Chi tira le fila delle politiche ambientali in Toscana?
A Capalbio per iniziativa di associazioni e personalità varie coloro si riuniranno che vogliono impedire la costruzione, nella bella e antica città, di un impianto su terreno agricolo con tanto di cemento e torre (tipo ILVA per il biogas).
Furio Colombo, tra i promotori dell’incontro, ricorda che il presidente della regione e quello della provincia sono d’accordo. Intanto, sempre da quelle parti, si sta discutendo se i capanni di paglia sulla spiaggia sono compatibili con il paesaggio più o meno degli ombrelloni colorati. Decisioni di questo tipo sono sicuramente impattanti in un luogo come Capalbio ma anche a Castelfranco o a San Vincenzo; ma oggi queste decisioni chi e soprattutto come le prende in Toscana?

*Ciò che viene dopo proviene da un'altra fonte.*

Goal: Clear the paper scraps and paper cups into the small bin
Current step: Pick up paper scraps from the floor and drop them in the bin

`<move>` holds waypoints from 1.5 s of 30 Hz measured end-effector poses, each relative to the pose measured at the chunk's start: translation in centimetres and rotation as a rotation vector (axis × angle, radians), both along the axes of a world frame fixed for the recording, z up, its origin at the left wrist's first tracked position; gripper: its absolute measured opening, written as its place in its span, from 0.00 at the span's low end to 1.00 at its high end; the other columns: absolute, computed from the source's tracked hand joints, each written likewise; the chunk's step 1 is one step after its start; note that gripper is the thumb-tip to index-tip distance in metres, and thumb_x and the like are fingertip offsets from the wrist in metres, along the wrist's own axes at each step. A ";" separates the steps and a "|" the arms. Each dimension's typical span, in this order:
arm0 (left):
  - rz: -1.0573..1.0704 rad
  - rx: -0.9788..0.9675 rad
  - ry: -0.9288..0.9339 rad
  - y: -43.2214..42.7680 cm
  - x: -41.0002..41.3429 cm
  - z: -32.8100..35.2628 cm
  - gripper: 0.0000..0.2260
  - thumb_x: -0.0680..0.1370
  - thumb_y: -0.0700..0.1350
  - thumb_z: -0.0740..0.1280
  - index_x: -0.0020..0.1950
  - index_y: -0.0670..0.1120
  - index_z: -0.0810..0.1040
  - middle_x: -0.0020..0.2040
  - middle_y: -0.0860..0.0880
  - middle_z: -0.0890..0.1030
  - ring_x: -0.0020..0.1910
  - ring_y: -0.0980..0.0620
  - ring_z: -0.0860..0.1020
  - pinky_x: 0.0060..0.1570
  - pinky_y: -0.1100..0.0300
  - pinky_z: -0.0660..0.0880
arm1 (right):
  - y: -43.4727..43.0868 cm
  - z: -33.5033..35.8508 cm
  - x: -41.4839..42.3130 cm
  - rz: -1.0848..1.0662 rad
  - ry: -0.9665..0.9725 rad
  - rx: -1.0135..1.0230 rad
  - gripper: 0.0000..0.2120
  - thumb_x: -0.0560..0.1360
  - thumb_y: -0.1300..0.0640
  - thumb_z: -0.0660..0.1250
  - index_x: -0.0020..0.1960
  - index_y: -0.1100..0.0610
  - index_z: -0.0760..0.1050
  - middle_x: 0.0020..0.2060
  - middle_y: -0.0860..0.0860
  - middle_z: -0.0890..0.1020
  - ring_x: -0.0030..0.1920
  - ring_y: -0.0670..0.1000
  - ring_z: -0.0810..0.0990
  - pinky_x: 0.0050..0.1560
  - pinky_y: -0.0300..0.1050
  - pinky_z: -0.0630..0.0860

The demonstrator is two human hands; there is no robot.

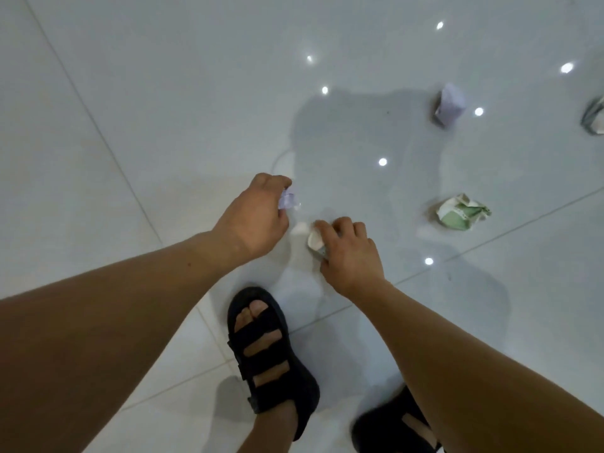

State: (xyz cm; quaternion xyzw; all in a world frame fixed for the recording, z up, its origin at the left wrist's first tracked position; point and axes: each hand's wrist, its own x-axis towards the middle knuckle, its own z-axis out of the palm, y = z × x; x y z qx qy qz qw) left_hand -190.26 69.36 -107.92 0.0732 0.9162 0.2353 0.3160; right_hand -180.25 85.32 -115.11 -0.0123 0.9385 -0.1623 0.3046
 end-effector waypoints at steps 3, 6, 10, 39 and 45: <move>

Rossi, dopo gli incendi che hanno mandato in fumo importanti boschi,dice che quei territori dovranno restare intatti, non più solo 10 anni, ma 50. Dopo le alluvioni in Toscana aveva ugualmente preso impegno a impedire qualsiasi costruzione sulle sponde dei fiumi, ma le leggi per farlo ci sono già, specie per quanto riguarda i bacini idrografici e anche per le aree protette.

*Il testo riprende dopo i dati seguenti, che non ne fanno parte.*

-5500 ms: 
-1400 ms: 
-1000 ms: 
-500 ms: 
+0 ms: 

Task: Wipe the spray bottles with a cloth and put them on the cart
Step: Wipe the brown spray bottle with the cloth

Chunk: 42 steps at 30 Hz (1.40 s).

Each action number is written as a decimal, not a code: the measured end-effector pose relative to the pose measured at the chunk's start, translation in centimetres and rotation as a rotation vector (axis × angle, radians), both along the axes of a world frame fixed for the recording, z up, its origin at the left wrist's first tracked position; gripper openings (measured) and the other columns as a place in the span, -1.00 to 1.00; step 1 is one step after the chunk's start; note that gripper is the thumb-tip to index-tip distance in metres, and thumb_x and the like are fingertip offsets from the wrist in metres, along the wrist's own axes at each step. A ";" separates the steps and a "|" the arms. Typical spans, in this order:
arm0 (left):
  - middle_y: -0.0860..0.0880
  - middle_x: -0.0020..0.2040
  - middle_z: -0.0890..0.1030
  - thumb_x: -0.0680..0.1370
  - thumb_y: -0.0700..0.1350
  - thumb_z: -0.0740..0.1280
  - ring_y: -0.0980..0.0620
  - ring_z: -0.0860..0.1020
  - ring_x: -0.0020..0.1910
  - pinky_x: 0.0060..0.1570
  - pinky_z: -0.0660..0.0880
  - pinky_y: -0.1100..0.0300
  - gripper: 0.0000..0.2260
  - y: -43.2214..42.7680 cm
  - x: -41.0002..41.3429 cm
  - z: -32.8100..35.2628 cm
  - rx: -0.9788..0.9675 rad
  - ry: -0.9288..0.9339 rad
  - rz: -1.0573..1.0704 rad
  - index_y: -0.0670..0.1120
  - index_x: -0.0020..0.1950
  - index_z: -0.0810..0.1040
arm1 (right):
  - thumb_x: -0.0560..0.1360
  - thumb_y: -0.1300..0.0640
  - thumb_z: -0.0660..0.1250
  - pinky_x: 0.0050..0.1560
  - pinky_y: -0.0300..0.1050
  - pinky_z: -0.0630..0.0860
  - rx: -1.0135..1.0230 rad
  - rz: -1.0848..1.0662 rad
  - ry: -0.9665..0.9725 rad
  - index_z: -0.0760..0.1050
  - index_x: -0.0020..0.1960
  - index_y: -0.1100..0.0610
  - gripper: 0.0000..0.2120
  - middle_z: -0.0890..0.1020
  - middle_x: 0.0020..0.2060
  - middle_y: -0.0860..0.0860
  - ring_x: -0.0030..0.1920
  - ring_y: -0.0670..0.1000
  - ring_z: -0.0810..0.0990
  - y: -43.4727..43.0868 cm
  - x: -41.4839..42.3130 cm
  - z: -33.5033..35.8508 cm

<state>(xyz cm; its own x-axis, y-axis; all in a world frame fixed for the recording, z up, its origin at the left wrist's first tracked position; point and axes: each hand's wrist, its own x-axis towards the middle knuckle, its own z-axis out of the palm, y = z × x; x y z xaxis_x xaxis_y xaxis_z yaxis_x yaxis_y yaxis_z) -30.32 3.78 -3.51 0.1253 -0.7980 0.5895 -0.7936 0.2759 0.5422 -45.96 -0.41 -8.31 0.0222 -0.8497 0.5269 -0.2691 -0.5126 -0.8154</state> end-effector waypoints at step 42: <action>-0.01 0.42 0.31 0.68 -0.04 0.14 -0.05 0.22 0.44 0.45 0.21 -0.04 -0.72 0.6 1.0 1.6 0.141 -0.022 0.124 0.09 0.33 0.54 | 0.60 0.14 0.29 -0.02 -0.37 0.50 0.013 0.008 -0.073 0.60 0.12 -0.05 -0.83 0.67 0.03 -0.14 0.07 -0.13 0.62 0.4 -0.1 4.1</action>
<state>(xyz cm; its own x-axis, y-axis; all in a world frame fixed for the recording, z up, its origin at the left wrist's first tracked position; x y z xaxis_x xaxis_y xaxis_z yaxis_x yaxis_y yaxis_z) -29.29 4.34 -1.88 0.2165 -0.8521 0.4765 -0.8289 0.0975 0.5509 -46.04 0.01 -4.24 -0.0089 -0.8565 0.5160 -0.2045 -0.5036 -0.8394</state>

Tant’ è vero che alcuni comitati dell’ARCI, dopo i disastrosi incendi chiedono, sulla base anche di migliaia di firme, di estendere l’area protetta costiera in Maremma.
Per il paesaggio, in base al nuovo Codice dei beni culturali, è la Regione che deve stabilire, con un suo piano regionale, il da farsi ,ma quello fatto a suo tempo -versione PIT- brillava per i buchi e anche per le sciocchezze. E’ stato rivisto? Non ripeto l’elenco fatto tante volte ma mi chiedo: quando e dove i comuni, le province con la regione e gli altri soggetti “speciali” con compiti di pianificazione del territorio hanno potuto e possono oggi definire e concordare il da farsi? A giudicare dalle polemiche senza fine, ora a Capalbio, a San Vincenzo,a Rosignano, a Castelfalfi e via litigando, non mi pare che anche la legge sulla partecipazione sia servita granchè, se proprio il presidente della Regione Motu decide mettendo nei guai sindaci e amministrazioni, come è già accaduto più volte. Altro che sussidiarietà, federalismo e titolo V finiti chissà dove. Quella che si profila sempre più è un “area vasta” di litigi e anche di rinvii di normative da tempo immemorabile annunciate e programmate, che per ora non vediamo e che non dipendono né dalle alluvioni né dagli incendi.
Perché non si comincia a discuterne pubblicamente tra Regione, comuni e province? Se l’avessimo già fatto, per alcune leggi saremmo riusciti probabilmente a far tagliare il traguardo a quelle che latitano, e avremmo evitato a qualcuna che quel traguardo l’ha tagliato di farlo con svarioni grossolani come quella sul piano energetico.